Le ministère chinois de l’intérieur juge, lui, que les arrestations ont porté "un sérieux coup à l’arrogance des criminels". Ces actions temporaires se répètent chaque année, au lendemain de révélations sur les pratiques mafieuses qui émaillent la chaîne alimentaire. Elles constituent en réalité un demi-aveu d’incapacité à obtenir des résultats dans la continuité. Le 14 décembre 2011, le journal d’Etat Global Times publiait un article titré "L’huile de caniveau sous contrôle", à l’issue d’une campagne contre le recyclage des huiles de friture usagées dans les restaurants bon marché.
Début 2013, c’est la viande qui était ciblée. L’opinion publique s’est d’abord inquiétée de voir dériver plus de 15 000 carcasses de porcs flottant sur le fleuve Huangpu, qui traverse Shanghaï, début mars. Puis les ventes de volaille ont subi un choc sévère avec la multiplication des contaminations humaines dues au virus H7N9, le mois suivant. "Certains clients me disent qu’ils ne se risquent plus à manger de la viande", constate Chen Bo, un jeune vendeur de légumes et de porc sur un petit marché du quartier de Jing’an, dans le centre de Shanghaï. "C’est un problème récurrent parce que certains industriels sont prêts à faire de l’argent de manière inconsciente", ajoute-t-il.
A quelques mètres, son concurrent, M. Zhou, voit les habitués du quartier poser des questions différentes au fil des scandales. "Le mois dernier, ils s’inquiétaient de savoir si mon porc venait de Jiaxing", dit-il, en référence à la ville jouxtant la municipalité de Shanghaï d’où, selon les autorités, provenait une partie des porcs retrouvés dans le fleuve. A cette occasion, les Shanghaïens apprenaient qu’une mafia du porc récupérait, jusqu’en 2012, les carcasses de cochons morts de maladie, pour les écouler dans les alentours de la ville la plus peuplée du pays, en les vendant à prix cassé comme de la viande comestible.

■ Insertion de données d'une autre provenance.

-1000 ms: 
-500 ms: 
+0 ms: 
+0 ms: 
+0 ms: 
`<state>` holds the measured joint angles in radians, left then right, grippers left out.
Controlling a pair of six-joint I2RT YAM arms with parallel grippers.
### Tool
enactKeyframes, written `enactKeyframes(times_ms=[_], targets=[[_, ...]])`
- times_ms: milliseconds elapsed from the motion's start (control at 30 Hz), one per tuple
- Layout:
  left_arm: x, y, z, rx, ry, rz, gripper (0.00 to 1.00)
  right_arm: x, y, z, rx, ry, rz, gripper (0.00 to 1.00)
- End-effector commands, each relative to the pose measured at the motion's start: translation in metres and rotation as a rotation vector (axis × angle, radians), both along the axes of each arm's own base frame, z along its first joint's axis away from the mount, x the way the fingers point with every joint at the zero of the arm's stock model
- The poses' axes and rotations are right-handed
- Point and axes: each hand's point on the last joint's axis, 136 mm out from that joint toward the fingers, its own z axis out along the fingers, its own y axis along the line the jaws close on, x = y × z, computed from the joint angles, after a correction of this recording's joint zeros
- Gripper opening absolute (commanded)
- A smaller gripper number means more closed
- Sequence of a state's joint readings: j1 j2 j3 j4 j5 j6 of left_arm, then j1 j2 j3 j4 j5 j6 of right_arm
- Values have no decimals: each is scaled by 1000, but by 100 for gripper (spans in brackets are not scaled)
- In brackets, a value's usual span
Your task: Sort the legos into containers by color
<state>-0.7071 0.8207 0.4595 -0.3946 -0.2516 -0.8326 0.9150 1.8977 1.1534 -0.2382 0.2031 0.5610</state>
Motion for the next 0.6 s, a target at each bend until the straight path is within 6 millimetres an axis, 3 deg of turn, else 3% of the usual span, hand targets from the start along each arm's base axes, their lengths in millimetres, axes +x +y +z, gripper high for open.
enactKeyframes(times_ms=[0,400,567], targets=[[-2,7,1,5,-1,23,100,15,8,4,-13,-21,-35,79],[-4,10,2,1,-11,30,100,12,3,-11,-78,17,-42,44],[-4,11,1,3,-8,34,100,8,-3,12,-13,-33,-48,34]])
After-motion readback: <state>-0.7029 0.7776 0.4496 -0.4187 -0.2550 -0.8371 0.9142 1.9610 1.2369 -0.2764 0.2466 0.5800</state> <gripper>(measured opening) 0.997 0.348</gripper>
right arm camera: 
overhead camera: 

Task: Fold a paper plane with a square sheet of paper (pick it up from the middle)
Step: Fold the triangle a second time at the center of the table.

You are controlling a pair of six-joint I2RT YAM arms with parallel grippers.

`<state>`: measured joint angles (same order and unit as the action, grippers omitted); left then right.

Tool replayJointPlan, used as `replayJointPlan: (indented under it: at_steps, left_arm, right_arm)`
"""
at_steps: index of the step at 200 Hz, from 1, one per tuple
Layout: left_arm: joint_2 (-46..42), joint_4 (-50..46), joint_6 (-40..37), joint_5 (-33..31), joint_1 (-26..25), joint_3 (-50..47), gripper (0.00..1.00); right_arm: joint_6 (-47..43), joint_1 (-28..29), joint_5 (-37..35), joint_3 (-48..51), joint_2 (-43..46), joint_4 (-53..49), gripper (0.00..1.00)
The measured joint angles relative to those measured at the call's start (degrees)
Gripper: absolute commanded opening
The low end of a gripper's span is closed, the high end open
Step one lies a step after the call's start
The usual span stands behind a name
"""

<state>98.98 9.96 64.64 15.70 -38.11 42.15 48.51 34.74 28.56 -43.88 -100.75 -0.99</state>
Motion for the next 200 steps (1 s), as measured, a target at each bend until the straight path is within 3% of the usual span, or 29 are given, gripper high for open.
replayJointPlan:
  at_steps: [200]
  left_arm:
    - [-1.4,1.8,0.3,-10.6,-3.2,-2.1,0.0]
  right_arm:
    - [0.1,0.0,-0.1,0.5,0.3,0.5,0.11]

Ces affaires ont des conséquences politiques. Avec le prix des logements et les écarts de richesse, la sécurité alimentaire est l’un des principaux sujets de préoccupation des Chinois, si l’on en croit les quelques sondages réalisés par la presse officielle. Li Keqiang, le nouveau premier ministre, a promis, dès sa première conférence de presse, le 17 mars, de "fermement réprimer" le trafic de produits alimentaires et de "faire payer aux producteurs sans scrupule le prix fort".
Première concrétisation de cette promesse, en mars, le rang hiérarchique de l’agence chargée de superviser les secteurs de l’alimentaire et du médicament a été relevé. Jusqu’alors subordonnée au ministère de la santé, elle est devenue un ministère à part entière.
Le coordinateur du site d’information sur les risques de l’agroalimentaire, Wu Heng, pense que la dispersion des responsabilités au sein de l’administration chinoise est l’un des problèmes qui peuvent être réglés au plus vite. "Il y a encore trop de départements distincts et la législation n’est pas très aboutie", juge-t-il. Alors que le code pénal chinois se borne à interdire la vente d’aliments dangereux, la cour suprême – la plus haute juridiction – a précisé, vendredi, qu’elle poursuivrait comme des "crimes" la vente d’aliments chargés de produits chimiques et la revente d’animaux morts de maladie.
A la tête d’une équipe d’une vingtaine de bénévoles, le jeune Wu Heng pense toutefois qu’une question de moralité plus profonde se pose. "Certains industriels, dit-il, ne connaissent tout simplement pas le sentiment de culpabilité."